The development of new inorganic functional materials, needed for a range of applications, requires the understanding of structures and physical properties of the candidate phases.

On the structural side, high-quality large (cm-sized) single crystals are the best samples on which to solve and refine structures of such materials. The reason for this is two-fold. Firstly, single crystal diffraction has the advantage over powder diffraction in that the intensities of individual Bragg reflections can be measured reliably, whereas the latter suffers from peak overlap. Secondly, neutron diffraction is the method of choice for structure determination of functional materials in which the X-ray scattering is dominated by heavier cations and key information (atomic positions, occupancies, thermal displacement parameters) about the anions cannot be determined reliably. In addition, neutron diffraction can also probe long-range magnetic order. Large single crystals are needed due to the weaker interaction of matter with neutrons relative to X-rays.

For physical property measurements, large single crystals offer several advantages compared to working with powdered samples. For example, crystals can be oriented with respect to experimental probes in order to investigate the directionality and anisotropy of physical properties such as electrical or magnetic responses. In addition, property measurements on polycrystalline powered materials often suffer from grain boundary effects, which cannot always be separated from the response of the bulk of the material.
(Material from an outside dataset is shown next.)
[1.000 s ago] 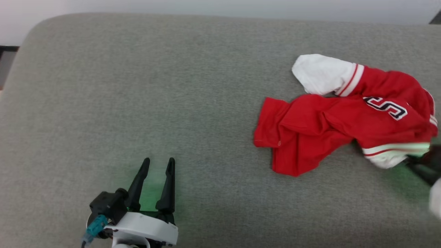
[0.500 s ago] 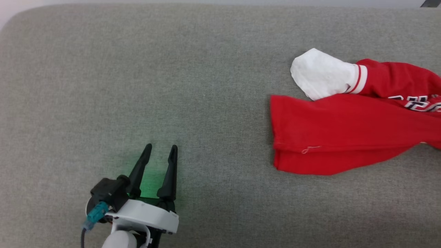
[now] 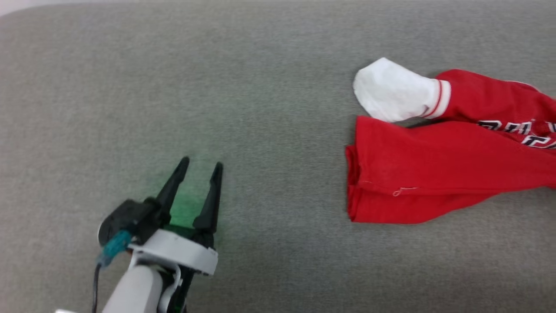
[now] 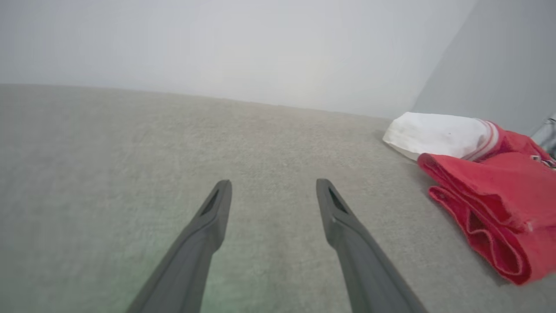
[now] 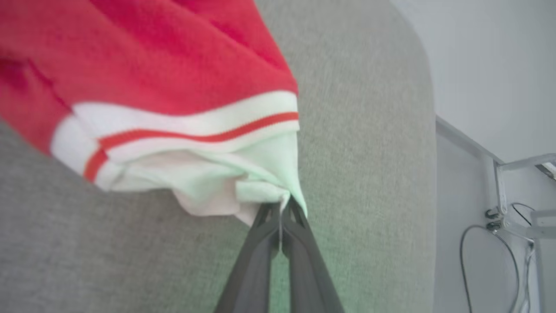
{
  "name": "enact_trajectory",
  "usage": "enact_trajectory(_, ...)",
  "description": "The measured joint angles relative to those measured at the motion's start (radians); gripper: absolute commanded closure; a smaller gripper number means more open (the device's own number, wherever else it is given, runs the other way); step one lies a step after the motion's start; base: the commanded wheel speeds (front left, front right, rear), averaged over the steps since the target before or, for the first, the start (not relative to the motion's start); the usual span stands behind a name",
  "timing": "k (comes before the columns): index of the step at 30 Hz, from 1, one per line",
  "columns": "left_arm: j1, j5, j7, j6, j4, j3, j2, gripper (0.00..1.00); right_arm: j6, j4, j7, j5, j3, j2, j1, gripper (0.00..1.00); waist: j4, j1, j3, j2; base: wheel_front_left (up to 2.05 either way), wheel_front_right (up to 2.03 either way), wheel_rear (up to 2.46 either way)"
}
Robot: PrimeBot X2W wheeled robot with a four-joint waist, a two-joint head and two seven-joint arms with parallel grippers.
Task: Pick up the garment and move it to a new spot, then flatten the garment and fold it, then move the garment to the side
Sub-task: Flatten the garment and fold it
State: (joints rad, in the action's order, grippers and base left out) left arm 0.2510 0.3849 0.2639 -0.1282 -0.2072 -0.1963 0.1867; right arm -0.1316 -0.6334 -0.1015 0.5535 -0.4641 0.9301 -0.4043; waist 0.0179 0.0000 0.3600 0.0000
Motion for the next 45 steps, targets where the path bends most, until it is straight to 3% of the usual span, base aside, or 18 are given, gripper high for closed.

In this project we will establish a floating zone crystal growth system to produce high-quality samples of a range of important inorganic materials. These include materials for energy applications (fuel cells, photovoltaics, thermoelectrics) and those where electronic or magnetic ordering leads directly to exploitable properties such as piezoelectricity, sensing, under-water and medical imaging, gas separation, memristor and multiferroic memory applications. The information we gain on the structures and physical properties will help the exploitations of these compounds and give us the insight needed to design new generation of improved functional materials.

Potential Impact:
The objective of this project is to set up a floating zone crystal growth laboratory which will be used to prepare and orient high-quality large single crystals of inorganic functional materials ready for structure analysis and physical property measurements. This equipment will be applicable to the crystal growth of many different types of inorganic functional materials, including materials for energy applications (ionic and mixed ionic-electronic conductors, photovoltaics, thermoelectrics) and those where electronic or magnetic ordering leads directly to exploitable properties such as piezoelectricity, sensing, imaging, gas separation, memristor and multiferroic memory applications. Our ultimate goal will therefore be the delivery of new functional materials potentially exploitable in devices, which will arise from the new levels of understanding of the relevant structures and properties achieved through measurements on single crystals. Such developments could have significant economic and societal impact.

The project will have significant academic impact. Members of the Consortium have excellent track records in publishing academic research outputs in high-quality journals. In addition, subject-specific knowledge will be disseminated through presentations at international meetings and via electronic media.

This equipment suite will also have an important impact on people, through training and skills development. It will be the UK's first single crystal growth facility with hands-on access to external users. As such, it will contribute to the training of researchers through workshops on materials preparation and characterisation.